Importance générale Fairytale bookmark gold.svgFairytale bookmark gold.svgFairytale bookmark gold.svgGood article star.svgGood article star.svg
Répartition en Afrique Fairytale bookmark gold.svgFairytale bookmark gold.svgFairytale bookmark gold.svgFairytale bookmark gold.svgFairytale bookmark gold.svg
Répartition mondiale Fairytale bookmark gold.svgFairytale bookmark gold.svgFairytale bookmark gold.svgFairytale bookmark gold.svgGood article star.svg
Légume Fairytale bookmark gold.svgFairytale bookmark gold.svgGood article star.svgGood article star.svgGood article star.svg
Médicinal Fairytale bookmark gold.svgFairytale bookmark gold.svgFairytale bookmark gold.svgGood article star.svgGood article star.svg
Fourrage Fairytale bookmark gold.svgFairytale bookmark gold.svgFairytale bookmark gold.svgGood article star.svgGood article star.svg
Sécurité alimentaire Fairytale bookmark gold.svgFairytale bookmark gold.svgGood article star.svgGood article star.svgGood article star.svg


Boerhavia diffusa L.


Protologue: Sp. pl. 1 : 3 (1753).
Famille: Nyctaginaceae
Nombre de chromosomes: 2n = 26, 52, 54, 116

Synonymes

  • Boerhavia africana Lour. (1790).

Noms vernaculaires

  • Spreading hogweed, red hogweed, tar vine, red spiderling (En).
  • Agarra pinto, tangara, bredo de porco, erva tostão (Po).
  • Mkwakwara, mkwayakwaya (Sw).

Origine et répartition géographique

Boerhavia diffusa a une répartition pantropicale, et pourrait être originaire des tropiques de l’Ancien Monde. Il est présent dans toute l’Afrique tropicale.

Usages

En Inde, Boerhavia diffusa est une plante médicinale très prisée, appelée “punarnava” ; ce sont surtout ses racines, ses feuilles et ses graines qui sont utilisées et les racines figurent dans la pharmacopée indienne. Des parties de la plante servent de stomachique, cardiotonique, hépatoprotecteur, laxatif, diurétique, anthelminthique, fébrifuge, expectorant et, à fortes doses, émétique et purgatif. En tant que diurétique, il est utile en cas de strangurie, de jaunisse, de splénomégalie, de gonorrhée et autres inflammations internes. A doses modérées, il combat avec succès l’asthme. Une décoction de racines permet de soigner l’ulcération de la cornée de même que la cécité nocturne. Des usages similaires ont été signalés en Amérique centrale et en Asie du Sud-Est.

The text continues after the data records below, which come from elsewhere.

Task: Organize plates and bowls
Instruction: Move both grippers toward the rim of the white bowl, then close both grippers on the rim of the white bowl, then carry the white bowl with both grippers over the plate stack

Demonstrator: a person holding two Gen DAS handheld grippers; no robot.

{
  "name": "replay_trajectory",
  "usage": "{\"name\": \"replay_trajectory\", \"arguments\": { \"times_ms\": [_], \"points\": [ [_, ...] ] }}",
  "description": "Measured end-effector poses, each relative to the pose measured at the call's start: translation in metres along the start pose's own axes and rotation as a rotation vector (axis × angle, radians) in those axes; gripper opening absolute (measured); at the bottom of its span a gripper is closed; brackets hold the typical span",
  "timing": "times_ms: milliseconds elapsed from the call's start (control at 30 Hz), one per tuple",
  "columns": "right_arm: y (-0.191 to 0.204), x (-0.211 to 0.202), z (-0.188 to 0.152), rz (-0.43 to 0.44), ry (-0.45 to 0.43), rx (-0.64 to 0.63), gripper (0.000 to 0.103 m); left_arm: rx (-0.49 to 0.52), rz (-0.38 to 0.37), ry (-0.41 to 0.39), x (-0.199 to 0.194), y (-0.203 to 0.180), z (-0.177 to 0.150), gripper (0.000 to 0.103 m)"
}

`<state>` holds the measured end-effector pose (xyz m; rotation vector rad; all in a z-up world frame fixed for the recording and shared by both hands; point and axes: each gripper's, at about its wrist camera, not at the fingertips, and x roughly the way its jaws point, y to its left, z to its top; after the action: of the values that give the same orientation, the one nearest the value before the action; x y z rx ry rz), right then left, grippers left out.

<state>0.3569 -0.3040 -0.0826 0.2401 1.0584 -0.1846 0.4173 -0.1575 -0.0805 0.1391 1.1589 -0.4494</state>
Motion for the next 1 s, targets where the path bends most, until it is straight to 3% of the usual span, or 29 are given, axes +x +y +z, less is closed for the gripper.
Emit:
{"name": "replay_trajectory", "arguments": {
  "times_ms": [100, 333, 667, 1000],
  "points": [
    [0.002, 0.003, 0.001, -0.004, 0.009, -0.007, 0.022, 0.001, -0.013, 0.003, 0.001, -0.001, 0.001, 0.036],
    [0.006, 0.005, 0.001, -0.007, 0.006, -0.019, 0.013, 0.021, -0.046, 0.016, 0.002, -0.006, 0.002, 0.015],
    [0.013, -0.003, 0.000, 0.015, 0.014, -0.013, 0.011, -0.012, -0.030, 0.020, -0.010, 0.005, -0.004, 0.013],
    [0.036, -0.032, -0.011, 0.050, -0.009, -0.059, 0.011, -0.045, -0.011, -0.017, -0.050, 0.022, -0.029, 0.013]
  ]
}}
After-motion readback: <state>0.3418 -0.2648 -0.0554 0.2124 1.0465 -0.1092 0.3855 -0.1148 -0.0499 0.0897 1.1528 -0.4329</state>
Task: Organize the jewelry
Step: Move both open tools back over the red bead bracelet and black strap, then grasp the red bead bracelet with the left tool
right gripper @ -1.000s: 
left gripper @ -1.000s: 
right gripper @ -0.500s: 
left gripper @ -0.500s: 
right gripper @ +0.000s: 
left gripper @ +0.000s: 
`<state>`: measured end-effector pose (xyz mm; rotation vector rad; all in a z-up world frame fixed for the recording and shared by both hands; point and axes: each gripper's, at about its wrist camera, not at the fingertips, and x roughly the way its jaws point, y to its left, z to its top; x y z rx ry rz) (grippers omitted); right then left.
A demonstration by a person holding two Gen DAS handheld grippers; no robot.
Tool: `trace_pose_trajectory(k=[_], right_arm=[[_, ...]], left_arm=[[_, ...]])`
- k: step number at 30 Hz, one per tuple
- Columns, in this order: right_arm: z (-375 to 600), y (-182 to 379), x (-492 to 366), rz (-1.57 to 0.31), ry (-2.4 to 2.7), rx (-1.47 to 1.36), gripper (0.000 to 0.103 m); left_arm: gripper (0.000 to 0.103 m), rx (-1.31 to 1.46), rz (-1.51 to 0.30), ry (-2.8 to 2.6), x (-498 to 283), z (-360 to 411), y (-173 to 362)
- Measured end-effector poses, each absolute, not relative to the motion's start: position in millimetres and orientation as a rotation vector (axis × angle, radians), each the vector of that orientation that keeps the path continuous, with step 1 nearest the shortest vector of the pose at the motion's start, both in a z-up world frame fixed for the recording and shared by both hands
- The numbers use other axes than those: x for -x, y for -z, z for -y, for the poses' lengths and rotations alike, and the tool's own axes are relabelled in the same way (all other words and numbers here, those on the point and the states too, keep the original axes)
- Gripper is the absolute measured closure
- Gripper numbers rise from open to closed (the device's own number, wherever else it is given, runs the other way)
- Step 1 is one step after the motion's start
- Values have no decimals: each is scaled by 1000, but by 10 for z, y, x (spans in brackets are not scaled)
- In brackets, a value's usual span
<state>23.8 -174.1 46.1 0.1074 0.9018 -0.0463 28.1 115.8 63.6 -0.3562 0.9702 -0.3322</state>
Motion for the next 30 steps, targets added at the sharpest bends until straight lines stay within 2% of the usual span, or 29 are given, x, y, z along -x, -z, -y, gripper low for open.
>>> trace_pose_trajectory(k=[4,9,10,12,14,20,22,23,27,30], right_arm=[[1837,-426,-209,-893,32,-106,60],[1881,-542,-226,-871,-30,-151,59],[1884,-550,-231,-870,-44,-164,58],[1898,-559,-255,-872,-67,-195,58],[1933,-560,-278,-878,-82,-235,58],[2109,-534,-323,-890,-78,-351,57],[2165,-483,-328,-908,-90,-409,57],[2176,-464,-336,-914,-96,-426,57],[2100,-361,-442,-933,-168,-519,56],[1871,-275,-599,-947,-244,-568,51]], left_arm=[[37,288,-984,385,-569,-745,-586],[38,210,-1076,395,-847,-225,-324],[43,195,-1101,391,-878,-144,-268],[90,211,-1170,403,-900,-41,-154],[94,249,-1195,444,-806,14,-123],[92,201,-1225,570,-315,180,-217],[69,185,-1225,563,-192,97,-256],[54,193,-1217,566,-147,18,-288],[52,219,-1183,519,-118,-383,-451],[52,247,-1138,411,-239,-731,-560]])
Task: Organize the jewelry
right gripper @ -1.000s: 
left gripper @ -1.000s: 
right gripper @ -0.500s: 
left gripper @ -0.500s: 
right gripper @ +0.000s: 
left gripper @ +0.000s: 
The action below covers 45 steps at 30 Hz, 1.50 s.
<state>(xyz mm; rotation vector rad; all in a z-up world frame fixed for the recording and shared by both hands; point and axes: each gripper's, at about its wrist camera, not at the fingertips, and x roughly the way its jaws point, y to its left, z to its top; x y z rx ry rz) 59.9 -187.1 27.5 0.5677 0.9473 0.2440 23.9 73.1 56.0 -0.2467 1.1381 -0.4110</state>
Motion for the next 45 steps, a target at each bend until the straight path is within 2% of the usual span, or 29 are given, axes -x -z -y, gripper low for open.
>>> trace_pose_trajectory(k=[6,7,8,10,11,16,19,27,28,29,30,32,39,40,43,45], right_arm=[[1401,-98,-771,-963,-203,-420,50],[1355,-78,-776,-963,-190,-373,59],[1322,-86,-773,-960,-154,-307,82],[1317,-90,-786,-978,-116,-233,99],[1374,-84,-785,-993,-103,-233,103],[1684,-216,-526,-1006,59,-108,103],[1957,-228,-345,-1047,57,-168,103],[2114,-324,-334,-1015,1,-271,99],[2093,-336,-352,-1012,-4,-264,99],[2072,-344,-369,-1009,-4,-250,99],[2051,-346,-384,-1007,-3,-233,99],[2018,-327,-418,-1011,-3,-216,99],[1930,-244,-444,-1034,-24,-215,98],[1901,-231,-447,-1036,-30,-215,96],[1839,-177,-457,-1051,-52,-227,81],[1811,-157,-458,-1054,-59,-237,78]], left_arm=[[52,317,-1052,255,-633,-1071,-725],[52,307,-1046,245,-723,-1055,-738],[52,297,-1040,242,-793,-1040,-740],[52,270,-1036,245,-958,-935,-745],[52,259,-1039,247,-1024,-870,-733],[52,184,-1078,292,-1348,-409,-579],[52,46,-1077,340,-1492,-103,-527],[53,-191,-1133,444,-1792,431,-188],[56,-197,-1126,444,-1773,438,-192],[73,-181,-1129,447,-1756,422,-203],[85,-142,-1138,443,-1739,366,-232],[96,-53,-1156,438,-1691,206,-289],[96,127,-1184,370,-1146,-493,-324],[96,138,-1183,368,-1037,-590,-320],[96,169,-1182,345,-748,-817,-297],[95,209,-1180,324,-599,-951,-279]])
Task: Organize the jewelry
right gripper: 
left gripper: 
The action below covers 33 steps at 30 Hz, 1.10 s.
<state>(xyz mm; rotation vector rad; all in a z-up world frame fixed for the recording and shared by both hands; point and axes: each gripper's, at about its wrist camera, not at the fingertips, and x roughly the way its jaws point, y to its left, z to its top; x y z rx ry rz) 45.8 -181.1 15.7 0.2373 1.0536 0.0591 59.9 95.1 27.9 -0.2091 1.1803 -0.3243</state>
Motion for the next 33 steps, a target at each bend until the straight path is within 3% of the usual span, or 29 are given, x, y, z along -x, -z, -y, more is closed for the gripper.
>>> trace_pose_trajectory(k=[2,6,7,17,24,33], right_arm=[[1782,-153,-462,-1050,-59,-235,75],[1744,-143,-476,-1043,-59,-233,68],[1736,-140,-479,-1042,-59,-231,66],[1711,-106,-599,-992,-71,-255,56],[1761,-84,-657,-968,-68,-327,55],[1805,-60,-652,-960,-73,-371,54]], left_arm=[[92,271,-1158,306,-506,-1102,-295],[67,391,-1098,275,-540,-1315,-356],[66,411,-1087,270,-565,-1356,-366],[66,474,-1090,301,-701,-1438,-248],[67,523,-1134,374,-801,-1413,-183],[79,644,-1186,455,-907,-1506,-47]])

En Afrique tropicale, les racines bouillies sont utilisées contre les ulcères, les abcès et pour faciliter l’extraction du ver de Guinée. Les racines et les feuilles bouillies passent pour être expectorantes et fébrifuges, et à fortes doses, émétiques. On consomme également une décoction des parties aériennes pour lutter contre les douleurs gastro-intestinales, les convulsions, les vers intestinaux ainsi que pour réguler la menstruation. En Mauritanie, on broie les graines dont on fait ensuite des gâteaux ; ceux-ci une fois cuits sont consommés comme remède à la dysenterie. En Côte d’Ivoire, on fabrique une pâte à partir de poudre de feuilles, que l’on applique sur la poitrine afin de soulager l’asthme. Les feuilles sont appliquées sur le front en cas de maux de tête violents et autour des oreilles en cas d’otalgie. On utilise le jus des racines en lotion pour administrer des frictions en cas d’affection du rein, de rhumatisme, de douleurs généralisées et d’entorses. Au Ghana, les décoctions de racines servent aussi à soigner l’anémie et sont appliquées en externe sur le pian, tandis que les racines réduites en poudre peuvent être mélangées à du beurre ou de l’huile pour traiter les tumeurs abdominales. Une décoction de racines permet aussi de soigner les maladies cardiaques, les palpitations et la jaunisse. Au Congo, on se frictionne le cou et la gorge de jus de racines pour soigner les oreillons, la laryngite et les brûlures. Soit additionné d’eau ou d’huile de palme soit en décoction, il sert à soigner les affections de la rate, la diarrhée, la dysenterie, l’hématurie et la gonorrhée. Les racines passent également pour être abortives et sont employées pour accélérer l’accouchement. Elles sont aussi utilisées comme antidote contre les morsures de serpent et comme aphrodisiaque. Une décoction de feuilles sert en R.D. du Congo à traiter la gonorrhée et à soulager la douleur. Une décoction de racines permet en Angola de soigner la jaunisse. En Namibie, les Bergdamaras mâchent ou font bouillir les racines en cas de problèmes gastro-intestinaux, alors que les Damaras boivent une infusion de racines pour soigner le prolapsus utérin.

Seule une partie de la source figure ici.